Figures from market analyst IRI reveal that millennials have pushed the colour cosmetics market to almost hit the £1bn milestone.

The category is now worth £893m, up £55m over the previous 12 months and £100m since 2015.

Bronzers saw the highest growth of 85%, then face primers with a 40% increase, while lip glosses and pressed face powders were some of weakest in the category with a decrease of 5%.

Concealers also saw a boost, with sales of £52m, up from £42m.

The growing market

The trend for eyebrow grooming continues to grow and now worth £42m in value sales, up £10m over the previous year.
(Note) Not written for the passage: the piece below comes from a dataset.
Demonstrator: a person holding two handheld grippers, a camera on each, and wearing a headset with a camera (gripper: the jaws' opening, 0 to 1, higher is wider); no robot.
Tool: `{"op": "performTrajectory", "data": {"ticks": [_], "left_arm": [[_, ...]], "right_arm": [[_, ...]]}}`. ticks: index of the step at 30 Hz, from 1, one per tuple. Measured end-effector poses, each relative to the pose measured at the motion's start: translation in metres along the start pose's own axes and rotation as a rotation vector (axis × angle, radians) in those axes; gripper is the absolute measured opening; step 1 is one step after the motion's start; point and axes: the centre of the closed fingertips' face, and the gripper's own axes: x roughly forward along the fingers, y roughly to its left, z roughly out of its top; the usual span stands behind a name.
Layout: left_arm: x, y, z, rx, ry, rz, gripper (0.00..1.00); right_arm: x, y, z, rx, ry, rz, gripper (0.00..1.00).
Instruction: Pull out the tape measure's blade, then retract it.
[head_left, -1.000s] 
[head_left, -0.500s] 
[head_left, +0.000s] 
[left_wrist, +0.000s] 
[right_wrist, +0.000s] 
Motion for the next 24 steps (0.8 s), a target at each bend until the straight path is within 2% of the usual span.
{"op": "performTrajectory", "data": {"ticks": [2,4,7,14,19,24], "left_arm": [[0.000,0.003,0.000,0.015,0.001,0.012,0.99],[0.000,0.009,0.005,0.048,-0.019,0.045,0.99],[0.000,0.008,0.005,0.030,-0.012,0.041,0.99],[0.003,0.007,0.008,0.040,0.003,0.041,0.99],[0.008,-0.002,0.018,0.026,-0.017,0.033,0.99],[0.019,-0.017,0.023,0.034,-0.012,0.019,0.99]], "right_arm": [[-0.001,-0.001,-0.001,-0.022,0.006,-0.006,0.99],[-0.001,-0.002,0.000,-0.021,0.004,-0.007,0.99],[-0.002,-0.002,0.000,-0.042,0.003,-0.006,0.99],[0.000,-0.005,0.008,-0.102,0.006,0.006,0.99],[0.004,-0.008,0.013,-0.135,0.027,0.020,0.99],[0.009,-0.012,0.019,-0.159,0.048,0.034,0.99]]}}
More than nine million units of eyebrow products were sold in just 12 months from March 2015-March 2016.

The research firm attributes models like Cara Delevigne to driving the make-up category and believe that the thicker eyebrow trend will see 2017 through.

However, IRI said to expect more bleached brows, the use of glitter and other techniques to enhance the brow area.

Chloe Humphreys-Page, Retail Insight Director at IRI, believes the boost in sales is being driven by consumers who are more willing to experiment with their looks.

“Consumers are heavily influenced by social media and by their peers, and this has led them to be more experimental in their choices and prepared to try new things with cosmetics,” she said.

“The result is that there is a lot more new product development among brands in this space, for both female and increasingly male cosmetics, leading to a wider and often more interesting choice of items within stores and online.”

Is contouring over?

The age of contouring also appears to have come to an end, says IRI.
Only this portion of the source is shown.